WORK ORDER: For the records that follow, return only the count of lines containing the string "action".

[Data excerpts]
== Segment start ==
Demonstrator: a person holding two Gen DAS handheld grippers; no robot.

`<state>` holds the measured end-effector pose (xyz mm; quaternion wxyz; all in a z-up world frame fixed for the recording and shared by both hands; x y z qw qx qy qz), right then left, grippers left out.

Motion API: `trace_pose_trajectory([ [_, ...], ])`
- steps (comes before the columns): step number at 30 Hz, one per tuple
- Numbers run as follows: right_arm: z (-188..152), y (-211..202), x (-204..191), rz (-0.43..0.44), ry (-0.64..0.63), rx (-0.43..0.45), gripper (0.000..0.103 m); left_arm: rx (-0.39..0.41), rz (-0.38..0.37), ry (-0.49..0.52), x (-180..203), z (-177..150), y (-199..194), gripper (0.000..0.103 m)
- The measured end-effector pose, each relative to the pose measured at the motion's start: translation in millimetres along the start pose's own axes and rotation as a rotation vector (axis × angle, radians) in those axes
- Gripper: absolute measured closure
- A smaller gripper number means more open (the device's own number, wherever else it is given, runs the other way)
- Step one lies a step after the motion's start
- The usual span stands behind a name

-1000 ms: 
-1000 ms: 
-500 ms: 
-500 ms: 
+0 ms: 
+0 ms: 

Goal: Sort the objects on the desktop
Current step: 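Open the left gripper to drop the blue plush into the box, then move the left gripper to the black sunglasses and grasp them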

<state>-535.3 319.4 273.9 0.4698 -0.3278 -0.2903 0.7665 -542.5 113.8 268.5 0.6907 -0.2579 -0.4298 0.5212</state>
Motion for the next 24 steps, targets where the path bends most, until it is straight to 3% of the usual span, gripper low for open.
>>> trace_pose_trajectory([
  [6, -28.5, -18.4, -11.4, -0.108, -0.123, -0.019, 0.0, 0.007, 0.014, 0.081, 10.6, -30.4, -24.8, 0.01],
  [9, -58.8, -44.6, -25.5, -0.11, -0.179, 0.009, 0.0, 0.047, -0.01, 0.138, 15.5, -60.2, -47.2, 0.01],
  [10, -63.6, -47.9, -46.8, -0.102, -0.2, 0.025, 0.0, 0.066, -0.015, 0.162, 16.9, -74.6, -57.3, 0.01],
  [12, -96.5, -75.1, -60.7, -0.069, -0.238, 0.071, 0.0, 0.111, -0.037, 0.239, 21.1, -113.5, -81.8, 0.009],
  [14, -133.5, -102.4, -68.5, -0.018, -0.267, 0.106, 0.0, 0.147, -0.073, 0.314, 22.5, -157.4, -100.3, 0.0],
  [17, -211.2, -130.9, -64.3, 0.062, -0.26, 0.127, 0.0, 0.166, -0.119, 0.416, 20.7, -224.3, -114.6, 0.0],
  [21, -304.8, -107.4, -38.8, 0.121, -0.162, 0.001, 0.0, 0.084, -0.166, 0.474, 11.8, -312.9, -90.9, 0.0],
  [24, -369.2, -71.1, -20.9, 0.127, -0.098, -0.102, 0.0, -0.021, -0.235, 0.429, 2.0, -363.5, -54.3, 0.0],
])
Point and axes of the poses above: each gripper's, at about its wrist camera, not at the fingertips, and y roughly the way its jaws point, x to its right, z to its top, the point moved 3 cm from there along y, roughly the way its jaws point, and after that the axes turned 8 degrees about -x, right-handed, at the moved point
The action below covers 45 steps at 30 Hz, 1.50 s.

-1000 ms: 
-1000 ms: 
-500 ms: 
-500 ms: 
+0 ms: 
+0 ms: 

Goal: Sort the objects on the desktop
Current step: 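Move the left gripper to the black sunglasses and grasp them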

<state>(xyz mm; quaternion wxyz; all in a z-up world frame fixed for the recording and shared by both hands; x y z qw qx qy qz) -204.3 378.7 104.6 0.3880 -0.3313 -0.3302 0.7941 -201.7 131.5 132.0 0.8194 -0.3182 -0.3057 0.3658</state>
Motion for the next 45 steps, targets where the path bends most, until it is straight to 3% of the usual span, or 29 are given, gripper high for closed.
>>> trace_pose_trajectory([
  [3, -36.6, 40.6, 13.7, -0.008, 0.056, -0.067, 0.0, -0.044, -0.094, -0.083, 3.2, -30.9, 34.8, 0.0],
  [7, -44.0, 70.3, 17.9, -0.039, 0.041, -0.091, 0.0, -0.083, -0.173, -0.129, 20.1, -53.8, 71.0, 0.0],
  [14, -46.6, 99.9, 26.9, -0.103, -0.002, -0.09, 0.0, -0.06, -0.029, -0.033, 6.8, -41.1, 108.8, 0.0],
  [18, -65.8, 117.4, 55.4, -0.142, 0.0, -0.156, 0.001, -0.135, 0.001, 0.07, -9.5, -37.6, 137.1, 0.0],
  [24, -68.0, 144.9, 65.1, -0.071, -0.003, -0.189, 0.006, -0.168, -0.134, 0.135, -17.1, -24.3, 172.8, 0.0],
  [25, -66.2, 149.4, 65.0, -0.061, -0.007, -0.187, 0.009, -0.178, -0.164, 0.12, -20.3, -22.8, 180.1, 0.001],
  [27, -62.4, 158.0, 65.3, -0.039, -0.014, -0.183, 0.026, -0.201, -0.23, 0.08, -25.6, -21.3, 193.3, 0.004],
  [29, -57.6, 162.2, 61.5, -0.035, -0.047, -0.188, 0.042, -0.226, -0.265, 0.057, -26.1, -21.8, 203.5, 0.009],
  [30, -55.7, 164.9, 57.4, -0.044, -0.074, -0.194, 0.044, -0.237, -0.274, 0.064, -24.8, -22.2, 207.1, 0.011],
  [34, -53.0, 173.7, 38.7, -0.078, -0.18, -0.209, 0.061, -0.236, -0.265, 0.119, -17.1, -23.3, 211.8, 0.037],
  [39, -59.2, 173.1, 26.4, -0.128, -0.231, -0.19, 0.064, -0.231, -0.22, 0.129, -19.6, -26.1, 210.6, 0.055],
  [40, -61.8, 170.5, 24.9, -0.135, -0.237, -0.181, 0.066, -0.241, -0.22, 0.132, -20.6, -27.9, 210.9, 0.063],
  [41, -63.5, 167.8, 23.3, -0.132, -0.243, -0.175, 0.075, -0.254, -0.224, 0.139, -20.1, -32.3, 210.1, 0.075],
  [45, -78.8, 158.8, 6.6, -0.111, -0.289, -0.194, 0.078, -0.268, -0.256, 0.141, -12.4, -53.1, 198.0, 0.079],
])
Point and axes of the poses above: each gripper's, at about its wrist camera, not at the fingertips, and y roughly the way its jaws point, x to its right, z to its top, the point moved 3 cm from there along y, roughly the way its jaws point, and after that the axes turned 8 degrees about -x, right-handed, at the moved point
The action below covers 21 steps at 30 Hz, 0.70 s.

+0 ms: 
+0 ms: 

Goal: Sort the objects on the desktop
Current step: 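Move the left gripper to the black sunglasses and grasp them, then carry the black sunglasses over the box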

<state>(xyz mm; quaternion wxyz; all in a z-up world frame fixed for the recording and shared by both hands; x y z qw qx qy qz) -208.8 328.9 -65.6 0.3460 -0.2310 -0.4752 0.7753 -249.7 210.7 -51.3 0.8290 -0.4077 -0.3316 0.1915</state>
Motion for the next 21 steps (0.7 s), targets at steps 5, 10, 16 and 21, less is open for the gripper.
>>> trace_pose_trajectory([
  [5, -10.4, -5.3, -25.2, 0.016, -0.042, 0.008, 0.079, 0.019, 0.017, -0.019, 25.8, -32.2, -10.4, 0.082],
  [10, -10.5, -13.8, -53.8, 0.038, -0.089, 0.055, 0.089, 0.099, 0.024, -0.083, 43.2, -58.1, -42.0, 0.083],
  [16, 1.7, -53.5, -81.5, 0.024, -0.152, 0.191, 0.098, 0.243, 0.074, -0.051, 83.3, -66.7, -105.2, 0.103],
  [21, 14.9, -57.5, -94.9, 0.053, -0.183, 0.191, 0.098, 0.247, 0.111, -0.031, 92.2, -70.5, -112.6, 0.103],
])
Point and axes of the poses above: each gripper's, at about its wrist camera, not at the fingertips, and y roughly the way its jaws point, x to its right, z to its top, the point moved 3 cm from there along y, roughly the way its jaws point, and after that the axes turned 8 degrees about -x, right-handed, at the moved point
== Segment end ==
RESULT FOR THIS EXERCISE: 2